# Task details
Among the lines below, restate word for word only those from the line with "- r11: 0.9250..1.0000" through the line with "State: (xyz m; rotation", with both end lines kept.

# The data
------------------------------------------------

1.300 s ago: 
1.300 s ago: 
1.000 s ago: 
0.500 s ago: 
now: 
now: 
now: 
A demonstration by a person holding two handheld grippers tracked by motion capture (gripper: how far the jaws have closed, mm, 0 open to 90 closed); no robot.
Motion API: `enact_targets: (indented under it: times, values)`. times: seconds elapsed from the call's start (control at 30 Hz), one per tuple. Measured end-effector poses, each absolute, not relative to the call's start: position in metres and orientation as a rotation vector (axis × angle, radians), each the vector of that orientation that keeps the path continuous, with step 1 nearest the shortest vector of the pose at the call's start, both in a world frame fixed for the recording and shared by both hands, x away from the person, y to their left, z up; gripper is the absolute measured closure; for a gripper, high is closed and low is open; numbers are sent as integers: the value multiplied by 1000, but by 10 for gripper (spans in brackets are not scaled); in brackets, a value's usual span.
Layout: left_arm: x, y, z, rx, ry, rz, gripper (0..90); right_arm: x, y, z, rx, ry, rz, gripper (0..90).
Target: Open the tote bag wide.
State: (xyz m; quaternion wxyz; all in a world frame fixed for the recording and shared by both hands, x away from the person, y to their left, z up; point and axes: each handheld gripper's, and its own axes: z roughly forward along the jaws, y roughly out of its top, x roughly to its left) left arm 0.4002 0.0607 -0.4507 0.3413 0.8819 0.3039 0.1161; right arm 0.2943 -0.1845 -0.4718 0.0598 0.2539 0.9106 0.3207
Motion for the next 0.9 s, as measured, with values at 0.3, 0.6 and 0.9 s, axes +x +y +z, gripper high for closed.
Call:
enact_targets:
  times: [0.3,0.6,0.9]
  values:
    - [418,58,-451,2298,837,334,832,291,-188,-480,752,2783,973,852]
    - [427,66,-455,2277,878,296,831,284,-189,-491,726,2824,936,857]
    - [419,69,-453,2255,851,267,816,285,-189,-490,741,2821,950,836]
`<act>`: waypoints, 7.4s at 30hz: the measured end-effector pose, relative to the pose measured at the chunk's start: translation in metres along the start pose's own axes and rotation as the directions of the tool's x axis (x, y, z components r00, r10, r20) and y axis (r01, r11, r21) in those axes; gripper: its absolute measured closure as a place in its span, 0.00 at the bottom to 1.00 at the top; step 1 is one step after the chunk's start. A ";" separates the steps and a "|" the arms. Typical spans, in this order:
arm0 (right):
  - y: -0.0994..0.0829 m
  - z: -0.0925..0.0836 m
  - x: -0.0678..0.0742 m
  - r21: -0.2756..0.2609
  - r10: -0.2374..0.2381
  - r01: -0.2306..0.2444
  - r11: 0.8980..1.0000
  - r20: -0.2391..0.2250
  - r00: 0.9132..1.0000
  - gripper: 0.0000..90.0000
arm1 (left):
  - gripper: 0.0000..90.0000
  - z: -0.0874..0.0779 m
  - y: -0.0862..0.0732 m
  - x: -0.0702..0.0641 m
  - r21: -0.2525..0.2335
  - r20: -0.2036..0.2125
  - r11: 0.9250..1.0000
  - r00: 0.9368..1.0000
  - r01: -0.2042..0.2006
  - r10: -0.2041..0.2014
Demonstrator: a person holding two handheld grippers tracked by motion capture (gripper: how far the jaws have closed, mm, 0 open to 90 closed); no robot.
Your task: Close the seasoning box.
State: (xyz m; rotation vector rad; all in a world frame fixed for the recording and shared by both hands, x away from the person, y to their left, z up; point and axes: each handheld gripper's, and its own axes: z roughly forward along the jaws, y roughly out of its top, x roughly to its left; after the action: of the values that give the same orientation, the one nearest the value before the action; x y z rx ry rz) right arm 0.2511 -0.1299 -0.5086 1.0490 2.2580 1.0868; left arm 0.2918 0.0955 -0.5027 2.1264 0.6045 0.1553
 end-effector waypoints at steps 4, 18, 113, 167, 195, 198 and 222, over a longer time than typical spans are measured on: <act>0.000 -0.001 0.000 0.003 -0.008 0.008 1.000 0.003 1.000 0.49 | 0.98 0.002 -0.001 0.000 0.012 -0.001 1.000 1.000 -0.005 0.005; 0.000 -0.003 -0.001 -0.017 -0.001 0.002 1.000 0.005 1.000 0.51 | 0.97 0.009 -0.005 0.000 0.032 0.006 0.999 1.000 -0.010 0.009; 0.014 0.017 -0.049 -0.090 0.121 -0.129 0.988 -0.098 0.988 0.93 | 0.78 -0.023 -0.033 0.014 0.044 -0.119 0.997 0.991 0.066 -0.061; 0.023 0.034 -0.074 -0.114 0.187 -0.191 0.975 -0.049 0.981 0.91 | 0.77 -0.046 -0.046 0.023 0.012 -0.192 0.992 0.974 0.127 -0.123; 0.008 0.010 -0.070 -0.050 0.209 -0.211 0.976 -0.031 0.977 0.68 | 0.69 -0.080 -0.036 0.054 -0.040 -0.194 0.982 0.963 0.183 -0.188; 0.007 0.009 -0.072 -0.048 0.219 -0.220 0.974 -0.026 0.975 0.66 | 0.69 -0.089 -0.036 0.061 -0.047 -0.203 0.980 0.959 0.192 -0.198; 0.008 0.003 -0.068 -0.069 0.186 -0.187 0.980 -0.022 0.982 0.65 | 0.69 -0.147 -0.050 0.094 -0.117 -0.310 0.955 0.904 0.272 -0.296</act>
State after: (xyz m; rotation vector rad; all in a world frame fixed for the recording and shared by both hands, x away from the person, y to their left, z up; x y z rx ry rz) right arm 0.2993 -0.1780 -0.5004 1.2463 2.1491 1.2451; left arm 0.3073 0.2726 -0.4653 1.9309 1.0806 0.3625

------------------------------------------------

# Completed task
  - r11: 0.9250..1.0000
  - r00: 0.9368..1.0000
  - r01: -0.2042..0.2006
  - r10: -0.2041..0.2014
Demonstrator: a person holding two handheld grippers tracked by motion capture (gripper: how far the jaws have closed, mm, 0 open to 90 closed); no robot.
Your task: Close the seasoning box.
State: (xyz m; rotation vector rad; all in a world frame fixed for the recording and shared by both hands, x away from the person, y to their left, z up; point and axes: each handheld gripper's, and its own axes: z roughly forward along the jaws, y roughly out of its top, x roughly to its left; after the action: of the values that give the same orientation, the one nearest the value before the action; x y z rx ry rz) right arm 0.2511 -0.1299 -0.5086 1.0490 2.2580 1.0868; left arm 0.2918 0.0955 -0.5027 2.1264 0.6045 0.1553

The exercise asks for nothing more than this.